I decided to give him the opportunity to say something adorable.

“Oh yea?  Who are you gonna take with you?”

The correct answer would have been, “You of course, darling.  You’re so great and awesome and special.  I’m so lucky to have you.”

But instead he said this:

“I don’t know, hopefully I’ll have a girlfriend or something.”

Me!  Right here.  The one you’re sharing your hopes and dreams with.  I am your girlfriend.  Jerk.

Okay, okay, I get it.  That’s a long time from now, we don’t know what’s gonna happen, blah-blah-blah practicality.  But I still would have appreciated the vote of confidence.

Suddenly I was feeling insecure and listening to him narrate his awesome vacation getaway with his future girlfriend.

I kinda stopped wanting to spend $200 bucks to care for him so he could recover and run off to Mexico with some hussy that’s taking my place.

So after hearing more stories about how he and his Not-Me girlfriend were going to travel the world and live happily ever after, I decided to retaliate.

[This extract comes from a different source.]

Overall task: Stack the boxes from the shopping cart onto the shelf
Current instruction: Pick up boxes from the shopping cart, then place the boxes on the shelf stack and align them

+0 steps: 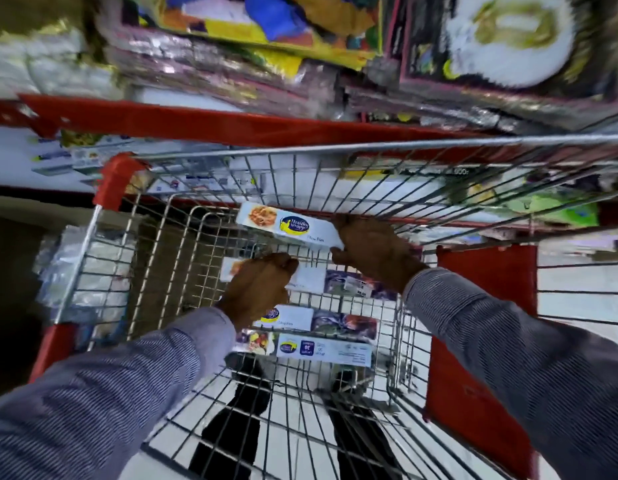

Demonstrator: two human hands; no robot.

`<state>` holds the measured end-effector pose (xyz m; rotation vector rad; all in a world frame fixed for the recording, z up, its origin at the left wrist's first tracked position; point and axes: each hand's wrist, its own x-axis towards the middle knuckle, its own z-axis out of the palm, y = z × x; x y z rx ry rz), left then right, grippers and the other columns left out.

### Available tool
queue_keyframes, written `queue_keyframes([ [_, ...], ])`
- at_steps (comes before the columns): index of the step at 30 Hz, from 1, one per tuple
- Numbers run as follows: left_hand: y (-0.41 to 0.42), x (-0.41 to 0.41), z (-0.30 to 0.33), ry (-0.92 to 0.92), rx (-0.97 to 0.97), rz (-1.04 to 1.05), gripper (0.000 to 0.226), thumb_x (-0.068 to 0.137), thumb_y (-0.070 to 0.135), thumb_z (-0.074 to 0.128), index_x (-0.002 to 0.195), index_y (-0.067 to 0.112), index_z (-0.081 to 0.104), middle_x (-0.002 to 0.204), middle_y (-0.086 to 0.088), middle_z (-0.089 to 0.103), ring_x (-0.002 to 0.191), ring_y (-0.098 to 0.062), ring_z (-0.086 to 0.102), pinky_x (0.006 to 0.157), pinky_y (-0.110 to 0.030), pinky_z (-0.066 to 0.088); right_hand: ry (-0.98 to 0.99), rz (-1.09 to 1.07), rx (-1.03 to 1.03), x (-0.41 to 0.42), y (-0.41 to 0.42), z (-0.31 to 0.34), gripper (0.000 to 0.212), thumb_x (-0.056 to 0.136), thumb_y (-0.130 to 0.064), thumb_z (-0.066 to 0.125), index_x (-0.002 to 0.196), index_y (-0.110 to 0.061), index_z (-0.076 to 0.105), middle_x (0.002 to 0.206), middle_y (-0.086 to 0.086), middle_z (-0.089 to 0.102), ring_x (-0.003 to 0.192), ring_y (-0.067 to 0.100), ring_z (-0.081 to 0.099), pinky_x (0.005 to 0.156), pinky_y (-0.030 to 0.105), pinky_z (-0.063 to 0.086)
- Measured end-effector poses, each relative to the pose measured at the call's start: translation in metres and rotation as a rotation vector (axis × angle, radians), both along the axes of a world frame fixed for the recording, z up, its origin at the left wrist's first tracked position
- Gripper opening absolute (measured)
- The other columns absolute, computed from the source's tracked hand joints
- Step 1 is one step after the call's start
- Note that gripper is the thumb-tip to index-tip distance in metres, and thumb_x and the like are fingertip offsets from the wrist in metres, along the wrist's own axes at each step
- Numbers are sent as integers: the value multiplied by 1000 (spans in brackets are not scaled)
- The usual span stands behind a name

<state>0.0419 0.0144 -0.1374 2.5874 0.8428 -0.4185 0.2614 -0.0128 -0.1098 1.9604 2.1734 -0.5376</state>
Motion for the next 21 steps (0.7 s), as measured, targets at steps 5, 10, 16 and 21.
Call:
queue_keyframes([
  [5, 1, -18, 119, -59, 115, 4, 59, 64, 31, 87, 116, 14, 66, 115, -8, 71, 96, -33, 70, 69, -38, 58, 44, 76, 111, -4, -1, 114, 54, 90, -39, 55, 134, -10, 41, 122, 15, 61, 107, 33, 59, 81, 38, 47],
  [10, 3, -28, 258, -119, 256, 34, 64, 52, 51, 88, 108, 27, 70, 107, 6, 75, 92, -23, 72, 66, -33, 60, 27, 179, 270, -7, 2, 252, 48, 86, -37, 61, 126, -13, 49, 115, 11, 66, 101, 32, 62, 70, 36, 42],
  [16, 10, -25, 413, -302, 412, 83, 68, 53, 60, 68, 117, 36, 64, 113, 11, 73, 99, -19, 69, 72, -32, 58, 55, 123, 449, -4, 1, 426, 35, 82, -42, 64, 109, -22, 55, 101, 4, 66, 88, 29, 63, 68, 39, 52],
  [21, 26, -16, 509, -379, 556, 70, 65, 53, 68, 59, 110, 37, 65, 101, 12, 72, 92, -18, 68, 68, -36, 56, 17, 112, 612, 8, 0, 530, 29, 84, -35, 65, 107, -23, 54, 95, 3, 63, 80, 26, 61, 64, 35, 48],
])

“Oh yea?  Well me and future hubby will be cruisin’ down High Street on Segways.  And it’s gonna be a ton of fun.”

Take that.

It’s a difficult problem cause it’s not something I can get mad about.  It’s one of those stupid-irrational-girl-problems that just make you feel bad even though no ones actually doing anything wrong.  What would I say, “How dare you not want to marry and run away with me?”  We’ve been dating for like 2 months.  He doesn’t even know my favorite color yet.  But I still see no reason why he shouldn’t want to devote his future fantasy life to me.

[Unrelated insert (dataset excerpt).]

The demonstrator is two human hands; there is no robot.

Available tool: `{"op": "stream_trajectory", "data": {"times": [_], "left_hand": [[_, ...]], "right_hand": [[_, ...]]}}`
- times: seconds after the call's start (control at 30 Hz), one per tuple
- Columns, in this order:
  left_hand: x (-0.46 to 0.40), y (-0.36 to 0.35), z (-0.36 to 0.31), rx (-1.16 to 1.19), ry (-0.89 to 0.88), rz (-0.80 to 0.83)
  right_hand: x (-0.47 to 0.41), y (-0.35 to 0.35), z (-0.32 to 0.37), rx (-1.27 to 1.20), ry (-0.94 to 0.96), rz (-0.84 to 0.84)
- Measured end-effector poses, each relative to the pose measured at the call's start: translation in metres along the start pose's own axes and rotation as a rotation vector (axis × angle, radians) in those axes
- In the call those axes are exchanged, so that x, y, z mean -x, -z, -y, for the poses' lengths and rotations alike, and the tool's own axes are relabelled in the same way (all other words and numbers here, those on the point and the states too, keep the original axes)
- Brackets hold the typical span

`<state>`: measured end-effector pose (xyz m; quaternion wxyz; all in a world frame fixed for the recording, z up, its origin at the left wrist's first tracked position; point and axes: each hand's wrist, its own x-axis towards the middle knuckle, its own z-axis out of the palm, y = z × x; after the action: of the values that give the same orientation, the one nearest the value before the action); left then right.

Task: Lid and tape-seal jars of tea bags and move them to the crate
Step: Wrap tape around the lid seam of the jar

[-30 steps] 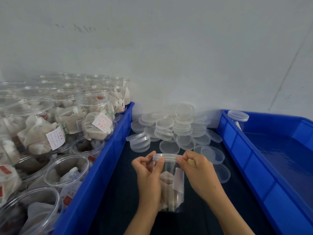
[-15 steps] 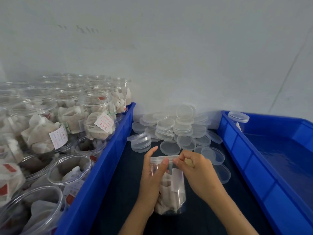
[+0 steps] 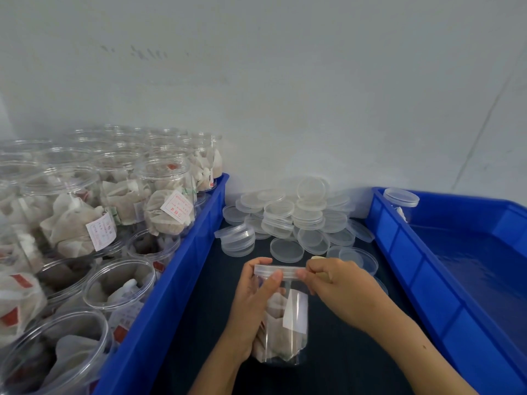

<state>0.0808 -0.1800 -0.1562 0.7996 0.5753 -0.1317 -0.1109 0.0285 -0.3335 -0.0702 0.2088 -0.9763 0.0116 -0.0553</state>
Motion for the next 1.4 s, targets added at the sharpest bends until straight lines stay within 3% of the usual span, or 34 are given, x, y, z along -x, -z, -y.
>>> {"op": "stream_trajectory", "data": {"times": [0.23,0.63,0.9,1.03,1.4], "left_hand": [[-0.003,0.003,0.002,-0.009,-0.01,-0.016],[-0.006,0.011,0.006,0.077,0.028,0.021],[-0.001,0.009,0.006,0.119,0.078,0.082],[-0.001,0.012,0.005,0.209,0.264,0.099],[-0.008,0.022,0.006,0.248,0.327,0.106]], "right_hand": [[-0.006,-0.006,-0.011,0.153,0.02,0.011],[-0.012,-0.002,-0.024,-0.178,0.019,0.245],[-0.015,-0.003,-0.026,-0.256,0.031,0.289],[-0.014,-0.007,-0.026,-0.369,0.02,0.286],[0.001,-0.024,-0.01,-0.387,-0.059,0.07]]}}
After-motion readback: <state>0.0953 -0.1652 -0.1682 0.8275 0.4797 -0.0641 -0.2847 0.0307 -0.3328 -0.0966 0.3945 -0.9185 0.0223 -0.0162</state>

It’s a tricky business when you’re talking about the future with your new boyfriend/girlfriend.  You don’t want to rush things, you want to keep things open, realistic.  Clearly you’re not about to start planning your future together anytime soon.  You’re not going to start making claims of staying together forever.  But for sake of cuteness, for sake of politeness, for common courtesy, can you please just pretend I’m the only person you ever want to be with?  At least for now…While you’re with me?  Is that so much to ask?

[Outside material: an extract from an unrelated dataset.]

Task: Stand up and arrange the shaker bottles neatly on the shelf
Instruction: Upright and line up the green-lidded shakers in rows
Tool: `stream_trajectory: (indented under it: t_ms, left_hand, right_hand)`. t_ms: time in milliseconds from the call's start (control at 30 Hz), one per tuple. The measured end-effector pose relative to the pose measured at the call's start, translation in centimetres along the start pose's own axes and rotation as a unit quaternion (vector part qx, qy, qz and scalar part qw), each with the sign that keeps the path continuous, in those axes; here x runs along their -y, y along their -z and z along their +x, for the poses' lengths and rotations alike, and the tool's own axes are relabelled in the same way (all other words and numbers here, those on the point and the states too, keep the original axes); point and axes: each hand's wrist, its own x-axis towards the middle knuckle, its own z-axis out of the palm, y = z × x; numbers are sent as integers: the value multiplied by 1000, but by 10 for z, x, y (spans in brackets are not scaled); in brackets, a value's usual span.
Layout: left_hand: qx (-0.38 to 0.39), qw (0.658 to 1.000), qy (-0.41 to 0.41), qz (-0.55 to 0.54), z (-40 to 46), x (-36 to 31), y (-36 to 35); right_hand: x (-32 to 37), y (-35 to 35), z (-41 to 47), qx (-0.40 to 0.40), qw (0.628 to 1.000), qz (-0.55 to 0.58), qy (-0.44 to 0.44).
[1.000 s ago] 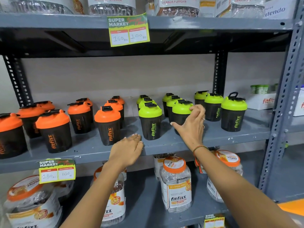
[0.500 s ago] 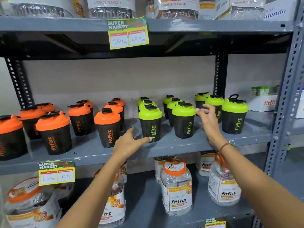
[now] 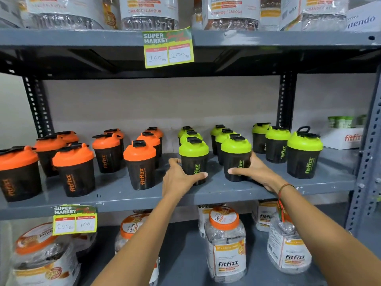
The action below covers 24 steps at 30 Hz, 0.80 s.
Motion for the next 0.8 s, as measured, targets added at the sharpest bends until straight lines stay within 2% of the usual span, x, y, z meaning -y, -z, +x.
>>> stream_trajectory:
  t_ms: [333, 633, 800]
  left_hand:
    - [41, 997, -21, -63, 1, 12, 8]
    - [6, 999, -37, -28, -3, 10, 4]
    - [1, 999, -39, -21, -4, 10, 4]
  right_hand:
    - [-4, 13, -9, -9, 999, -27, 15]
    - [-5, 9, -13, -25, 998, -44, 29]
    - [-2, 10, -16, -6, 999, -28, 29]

It’s just upsetting to hear your boyfriend talk about his life post breaking-up with you.  It’s like, “We just got together!  Can’t we wait it out a little bit?”

He had no problem about making little quips about marrying me before.  He’s from Israel so we would joke about how he’d have to get married to stay in the country and I’d say, “Uh oh, better act fast and find someone on JRetroMatch” and he’d say, “Not unless you’re on JRetroMatch.”

And yea we both knew it probably wouldn’t actually happen but it was still nice to hear.  I felt like when it comes to fancy vacations he should extend the same cute courtesy.  But nope, clearly he’s just using me for citizenship.  Lovely.

I don’t want to freak out or move things too fast, I just don’t want to feel like I’m something he’s settling for.  Like I’m not ideal, I’m just okay for now until he meets the actual love of his life later on.